Segment Start: Raw data

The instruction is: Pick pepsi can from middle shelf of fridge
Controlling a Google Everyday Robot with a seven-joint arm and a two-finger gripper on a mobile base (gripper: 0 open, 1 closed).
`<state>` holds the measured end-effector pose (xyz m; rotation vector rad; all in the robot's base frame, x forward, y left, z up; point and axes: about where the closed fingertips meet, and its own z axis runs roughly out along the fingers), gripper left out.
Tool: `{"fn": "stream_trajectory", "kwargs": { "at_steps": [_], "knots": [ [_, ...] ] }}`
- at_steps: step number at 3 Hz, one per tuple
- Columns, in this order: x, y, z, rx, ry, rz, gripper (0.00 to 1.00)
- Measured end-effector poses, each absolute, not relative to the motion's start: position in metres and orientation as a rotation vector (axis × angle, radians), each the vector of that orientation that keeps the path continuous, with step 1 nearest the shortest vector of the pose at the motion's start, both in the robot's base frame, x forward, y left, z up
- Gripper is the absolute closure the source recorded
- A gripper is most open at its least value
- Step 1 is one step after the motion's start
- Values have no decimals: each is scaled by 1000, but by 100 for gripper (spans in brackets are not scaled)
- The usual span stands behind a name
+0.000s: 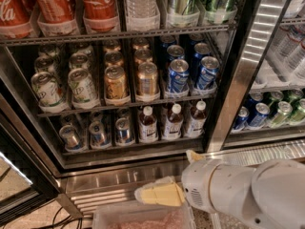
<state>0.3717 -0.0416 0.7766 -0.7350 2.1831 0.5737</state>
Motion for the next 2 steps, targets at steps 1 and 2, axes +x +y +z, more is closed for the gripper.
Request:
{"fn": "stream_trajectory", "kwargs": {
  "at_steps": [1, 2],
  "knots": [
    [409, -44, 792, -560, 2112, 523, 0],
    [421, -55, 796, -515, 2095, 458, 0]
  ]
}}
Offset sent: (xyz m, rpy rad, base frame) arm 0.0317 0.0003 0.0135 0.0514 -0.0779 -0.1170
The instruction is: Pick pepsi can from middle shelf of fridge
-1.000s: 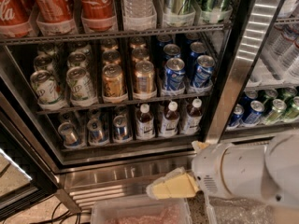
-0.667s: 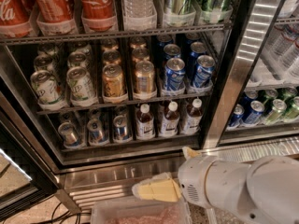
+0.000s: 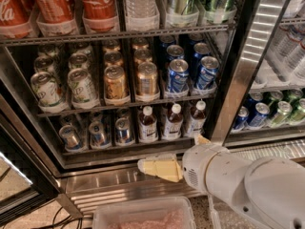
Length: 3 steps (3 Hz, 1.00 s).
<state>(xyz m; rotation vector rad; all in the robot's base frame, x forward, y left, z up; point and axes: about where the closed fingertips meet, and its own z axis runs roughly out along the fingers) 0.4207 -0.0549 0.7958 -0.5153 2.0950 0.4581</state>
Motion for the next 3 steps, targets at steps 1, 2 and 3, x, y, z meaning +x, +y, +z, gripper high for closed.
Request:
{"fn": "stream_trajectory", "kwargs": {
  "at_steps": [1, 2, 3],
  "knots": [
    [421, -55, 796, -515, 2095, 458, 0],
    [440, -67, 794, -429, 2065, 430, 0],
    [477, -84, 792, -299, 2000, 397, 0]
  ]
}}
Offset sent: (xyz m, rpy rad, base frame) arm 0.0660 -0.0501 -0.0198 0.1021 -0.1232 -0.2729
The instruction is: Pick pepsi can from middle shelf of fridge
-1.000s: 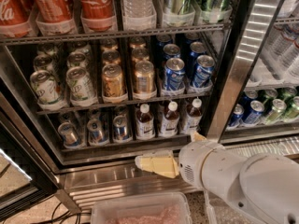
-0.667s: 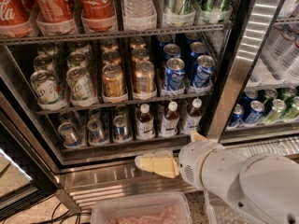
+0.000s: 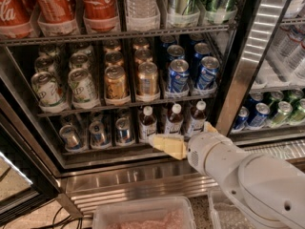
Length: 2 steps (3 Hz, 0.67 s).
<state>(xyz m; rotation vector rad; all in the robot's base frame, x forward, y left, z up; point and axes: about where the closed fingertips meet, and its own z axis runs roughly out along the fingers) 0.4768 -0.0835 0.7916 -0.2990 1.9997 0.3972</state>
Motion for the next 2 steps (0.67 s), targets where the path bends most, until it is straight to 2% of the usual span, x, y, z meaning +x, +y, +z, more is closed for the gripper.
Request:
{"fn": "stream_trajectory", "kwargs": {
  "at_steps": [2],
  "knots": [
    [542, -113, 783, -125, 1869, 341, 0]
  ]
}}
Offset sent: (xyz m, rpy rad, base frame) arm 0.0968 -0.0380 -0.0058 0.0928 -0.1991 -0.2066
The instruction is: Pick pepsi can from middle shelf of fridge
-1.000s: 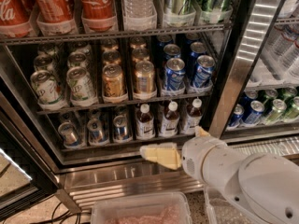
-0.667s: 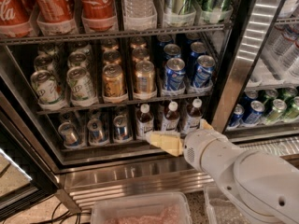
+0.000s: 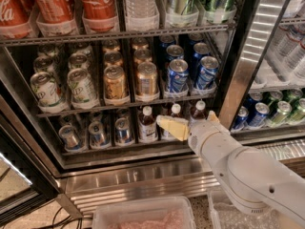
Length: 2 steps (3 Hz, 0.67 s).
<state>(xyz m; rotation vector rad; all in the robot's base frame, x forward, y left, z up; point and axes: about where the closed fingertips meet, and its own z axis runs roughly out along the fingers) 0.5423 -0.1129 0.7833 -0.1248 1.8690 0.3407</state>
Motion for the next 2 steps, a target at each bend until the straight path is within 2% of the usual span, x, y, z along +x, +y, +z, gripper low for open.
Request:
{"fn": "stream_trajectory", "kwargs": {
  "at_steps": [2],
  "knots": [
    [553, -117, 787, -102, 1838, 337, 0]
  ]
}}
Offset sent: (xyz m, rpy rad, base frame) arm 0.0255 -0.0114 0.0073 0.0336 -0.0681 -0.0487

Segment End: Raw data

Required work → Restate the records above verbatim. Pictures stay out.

Your solution →
The instruction is: Pick pepsi can from middle shelf of fridge
Controlling a Google Everyday Robot with a seven-joint arm and a two-finger gripper on a mobile base (gripper: 0 open, 1 closed).
`<state>` holds the measured end-effector pose (xyz m; rotation vector rad; all in the robot's base frame, x forward, y left, z up; point and axes: about where the closed fingertips meet, and its own z axis runs roughly out along the fingers), gripper left out.
Tool: `{"fn": "stream_trajectory", "kwargs": { "at_steps": [_], "knots": [ [_, ...] ] }}`
- at_steps: step number at 3 Hz, one per tuple
- Columns, in this order: x, y, z, rx, ry, rz, gripper (0.00 to 1.00)
- Measured end-effector poses, each absolute, not relative to the motion's start: position in metres and orientation as a rotation vector (axis × angle, radians), each the vector of that orientation that keeps the path continuous, with step 1 nearest the shortest vector of the pose at the motion's start, both in the robot's base frame, x forward, y left, z up
- Gripper is the absolute closure the source recorded
- A gripper is most open at its least value
- Step 1 is one step after the motion's start
- Values have no decimals: each is scaled by 1000, but by 100 for gripper (spans in brackets are not scaled)
- The usual span stands behind a name
+0.000s: 
<state>0.3717 -0.0416 0.7766 -0.7350 2.1831 0.5737</state>
Motion for the next 2 steps, targets at steps 1 and 2, axes +x +y +z, more is closed for the gripper.
Request:
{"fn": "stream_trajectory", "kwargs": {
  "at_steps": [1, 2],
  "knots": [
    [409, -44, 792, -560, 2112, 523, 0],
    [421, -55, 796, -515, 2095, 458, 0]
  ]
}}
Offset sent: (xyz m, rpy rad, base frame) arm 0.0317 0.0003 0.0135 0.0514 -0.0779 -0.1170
The instruction is: Pick pepsi can from middle shelf of fridge
-1.000s: 
-0.667s: 
+0.000s: 
Length: 3 steps (3 Hz, 1.00 s).
<state>(xyz m; rotation vector rad; all in the robot's base frame, x forward, y left, z up; point and axes: about where the closed fingertips meet, and its own z axis runs roughly out along the fingers) 0.4207 -0.0549 0.7958 -0.5153 2.0950 0.4581</state>
Motion for the next 3 steps, targets at steps 1, 2 and 3, x, y, z meaning +x, +y, +z, gripper high for closed.
Request:
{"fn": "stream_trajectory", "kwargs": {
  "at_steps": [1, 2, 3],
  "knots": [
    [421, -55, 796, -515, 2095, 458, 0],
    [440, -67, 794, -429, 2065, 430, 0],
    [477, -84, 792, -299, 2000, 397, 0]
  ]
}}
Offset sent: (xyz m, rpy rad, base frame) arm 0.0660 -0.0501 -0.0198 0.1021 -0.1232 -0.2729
The instruction is: Pick pepsi can from middle shelf of fridge
-1.000s: 
-0.667s: 
+0.000s: 
Length: 2 steps (3 Hz, 0.67 s).
<state>(xyz m; rotation vector rad; all in the robot's base frame, x forward, y left, z up; point and axes: about where the closed fingertips meet, and its own z axis runs roughly out along the fingers) 0.4768 -0.0835 0.7916 -0.2990 1.9997 0.3972</state>
Motion for the next 2 steps (0.67 s), targets where the path bends most, until it is straight to 2% of the usual span, x, y, z meaning +x, +y, +z, more is closed for the gripper.
Request:
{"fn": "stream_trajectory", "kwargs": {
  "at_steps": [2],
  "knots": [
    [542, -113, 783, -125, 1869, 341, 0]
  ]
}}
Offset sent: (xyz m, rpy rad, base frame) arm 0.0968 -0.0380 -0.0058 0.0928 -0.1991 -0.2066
The instruction is: Pick pepsi can from middle shelf of fridge
-1.000s: 
-0.667s: 
+0.000s: 
Length: 2 steps (3 Hz, 0.67 s).
<state>(xyz m; rotation vector rad; all in the robot's base frame, x forward, y left, z up; point and axes: about where the closed fingertips meet, and its own z axis runs roughly out along the fingers) 0.5423 -0.1129 0.7833 -0.1248 1.8690 0.3407</state>
Motion for the next 2 steps, a target at each bend until the straight path is within 2% of the usual span, x, y, z along +x, +y, +z, gripper low for open.
Request:
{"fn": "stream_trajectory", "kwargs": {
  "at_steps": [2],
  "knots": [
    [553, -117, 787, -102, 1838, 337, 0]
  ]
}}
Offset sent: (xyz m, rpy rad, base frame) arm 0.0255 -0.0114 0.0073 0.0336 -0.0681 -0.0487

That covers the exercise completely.